Items from a data source:
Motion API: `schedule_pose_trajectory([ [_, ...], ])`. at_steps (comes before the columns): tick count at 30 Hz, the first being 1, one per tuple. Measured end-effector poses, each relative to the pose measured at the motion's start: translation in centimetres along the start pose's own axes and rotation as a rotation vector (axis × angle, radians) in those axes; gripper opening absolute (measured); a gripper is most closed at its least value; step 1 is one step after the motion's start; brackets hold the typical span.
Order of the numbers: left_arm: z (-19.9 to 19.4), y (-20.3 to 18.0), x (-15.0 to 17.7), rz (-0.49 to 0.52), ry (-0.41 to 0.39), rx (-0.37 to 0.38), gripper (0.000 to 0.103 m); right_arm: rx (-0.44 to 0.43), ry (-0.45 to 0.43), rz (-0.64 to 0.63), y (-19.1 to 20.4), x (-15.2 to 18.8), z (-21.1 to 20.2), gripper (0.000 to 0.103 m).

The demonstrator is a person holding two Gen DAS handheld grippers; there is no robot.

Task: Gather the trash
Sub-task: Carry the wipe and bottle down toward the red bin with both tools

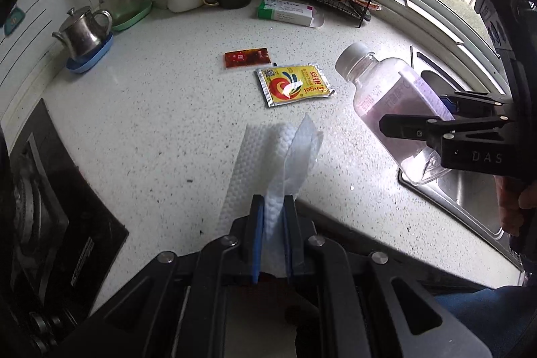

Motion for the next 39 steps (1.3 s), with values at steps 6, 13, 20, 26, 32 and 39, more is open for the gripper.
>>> schedule_pose_trajectory([
  [6,-3.1,-0.2,7.4,-0.057,0.022,-0.033,0.009,-0.055,-0.005,-0.072,5.0,4.8,-1.1,0.049],
  [13,-4.5,-0.9,14.7,-0.122,0.049,-0.053,0.009,-0.112,-0.017,-0.143,9.7,10.4,-1.4,0.049],
  [20,-2.3,-1.2,21.3,-0.235,0.123,-0.018,0.009,-0.123,0.054,-0.184,12.0,16.8,1.8,0.049],
  [26,2.2,-1.0,25.5,-0.298,0.183,-0.017,0.009,-0.103,0.105,-0.209,12.8,20.6,6.4,0.049],
  [32,8.6,-0.2,28.1,-0.340,0.204,0.016,0.009,-0.059,0.150,-0.241,12.2,23.2,12.0,0.049],
  [39,18.4,0.3,29.4,-0.299,0.237,0.050,0.009,-0.044,0.173,-0.223,9.3,25.0,19.6,0.049],
])
Point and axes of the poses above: each gripper's, at about its wrist camera, not at the fingertips, and z roughly the way its jaws point, y to its left, x to its underside, the point moved 7 cm from there along z, roughly the way its jaws point, and after that the axes turned 7 degrees about z, right-handed, at the moved point
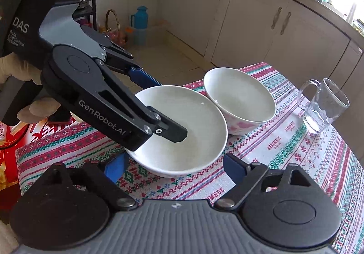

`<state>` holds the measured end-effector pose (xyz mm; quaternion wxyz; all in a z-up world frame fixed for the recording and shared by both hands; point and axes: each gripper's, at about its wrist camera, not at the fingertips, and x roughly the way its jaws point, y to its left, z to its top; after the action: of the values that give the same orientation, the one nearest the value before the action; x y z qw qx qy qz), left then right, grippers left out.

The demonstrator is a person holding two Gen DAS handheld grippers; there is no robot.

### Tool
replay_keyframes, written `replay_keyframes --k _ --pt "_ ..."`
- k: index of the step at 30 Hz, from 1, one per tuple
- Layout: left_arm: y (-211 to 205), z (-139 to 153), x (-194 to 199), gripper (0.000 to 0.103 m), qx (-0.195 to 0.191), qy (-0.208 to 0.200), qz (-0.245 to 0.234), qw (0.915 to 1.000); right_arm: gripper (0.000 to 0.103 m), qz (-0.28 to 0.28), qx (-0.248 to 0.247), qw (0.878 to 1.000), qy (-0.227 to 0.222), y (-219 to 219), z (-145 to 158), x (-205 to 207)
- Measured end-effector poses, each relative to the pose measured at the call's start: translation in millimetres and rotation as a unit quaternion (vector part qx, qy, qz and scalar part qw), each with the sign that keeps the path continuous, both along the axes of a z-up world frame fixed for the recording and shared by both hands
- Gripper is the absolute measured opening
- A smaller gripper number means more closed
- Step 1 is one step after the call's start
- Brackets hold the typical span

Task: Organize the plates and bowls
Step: 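Grasp the rim of another white bowl with the left gripper, then lift the bowl with the left gripper and carry it toward the placed bowl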

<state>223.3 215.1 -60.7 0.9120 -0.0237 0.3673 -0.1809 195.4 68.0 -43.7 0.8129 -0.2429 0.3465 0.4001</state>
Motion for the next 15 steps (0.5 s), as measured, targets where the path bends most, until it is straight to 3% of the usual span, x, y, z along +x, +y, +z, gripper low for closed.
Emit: replay_keyframes --k 15 --pt "-2.0 3.5 1.4 0.058 0.0 0.0 -0.014 0.9999 0.087 -0.001 0.006 1.0 0.008 1.4 -3.3 4.5"
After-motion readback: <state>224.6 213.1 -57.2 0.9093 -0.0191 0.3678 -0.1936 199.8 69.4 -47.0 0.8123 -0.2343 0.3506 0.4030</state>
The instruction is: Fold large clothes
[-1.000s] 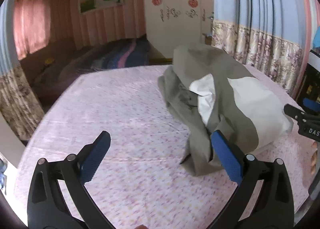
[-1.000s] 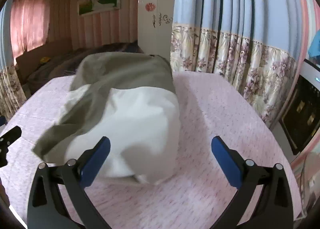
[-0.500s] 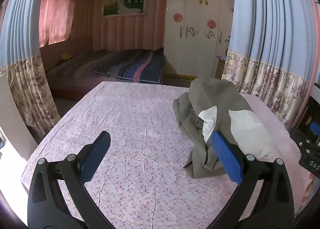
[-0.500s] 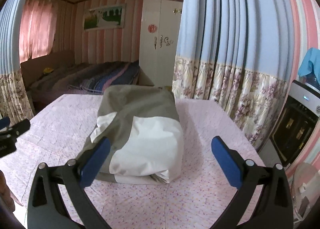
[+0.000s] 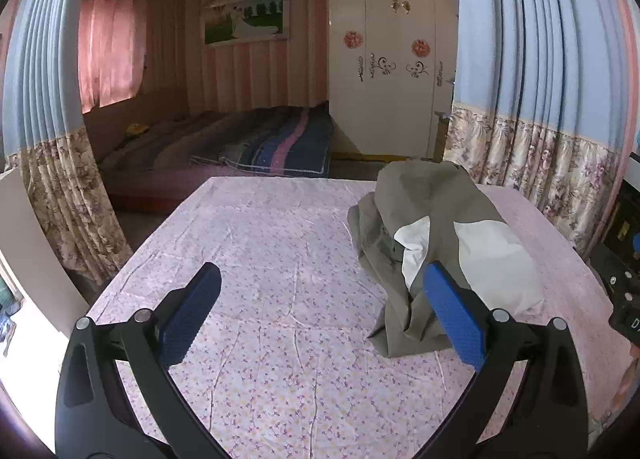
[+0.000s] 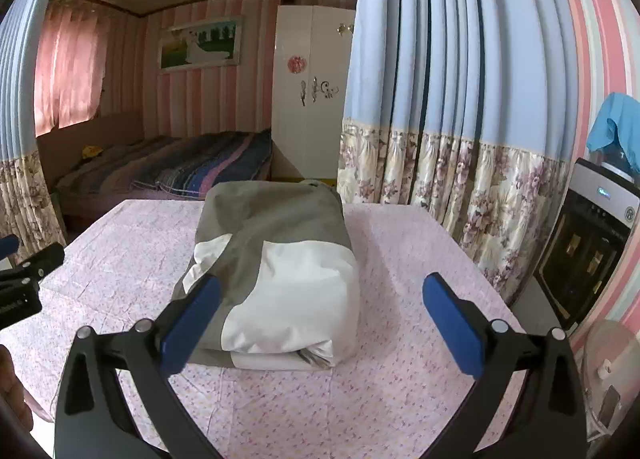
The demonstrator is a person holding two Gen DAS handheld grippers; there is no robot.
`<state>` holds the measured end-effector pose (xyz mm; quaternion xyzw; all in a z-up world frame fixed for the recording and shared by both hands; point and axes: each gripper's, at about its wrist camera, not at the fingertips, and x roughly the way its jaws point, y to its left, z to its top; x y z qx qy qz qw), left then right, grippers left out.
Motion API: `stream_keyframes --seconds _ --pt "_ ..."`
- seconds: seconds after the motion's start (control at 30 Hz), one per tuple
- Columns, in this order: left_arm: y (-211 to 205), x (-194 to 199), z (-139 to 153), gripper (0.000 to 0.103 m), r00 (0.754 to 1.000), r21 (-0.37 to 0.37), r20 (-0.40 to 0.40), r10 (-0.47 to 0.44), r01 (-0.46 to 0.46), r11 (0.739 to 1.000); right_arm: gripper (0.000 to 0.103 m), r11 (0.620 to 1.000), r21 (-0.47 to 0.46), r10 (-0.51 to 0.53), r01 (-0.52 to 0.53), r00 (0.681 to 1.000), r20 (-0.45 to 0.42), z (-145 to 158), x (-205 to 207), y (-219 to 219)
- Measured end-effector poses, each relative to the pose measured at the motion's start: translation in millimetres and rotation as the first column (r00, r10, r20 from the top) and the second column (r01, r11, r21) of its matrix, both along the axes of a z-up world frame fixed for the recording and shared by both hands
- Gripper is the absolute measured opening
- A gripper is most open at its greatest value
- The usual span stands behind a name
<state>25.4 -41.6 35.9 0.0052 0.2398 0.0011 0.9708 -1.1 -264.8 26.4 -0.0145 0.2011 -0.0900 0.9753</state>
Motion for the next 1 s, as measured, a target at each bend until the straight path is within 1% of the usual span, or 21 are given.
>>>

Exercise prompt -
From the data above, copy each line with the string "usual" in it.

Your response -
Motion for the next 15 steps (0.5 s), as measured, targets where the path bends most, until it is straight to 3% of the usual span, x, y, z along +x, +y, +z, gripper low for closed.
- The usual span stands behind a name
Motion for the next 1 s, as measured, a target at each bend until the straight path is within 1% of the usual span, or 21 are given.

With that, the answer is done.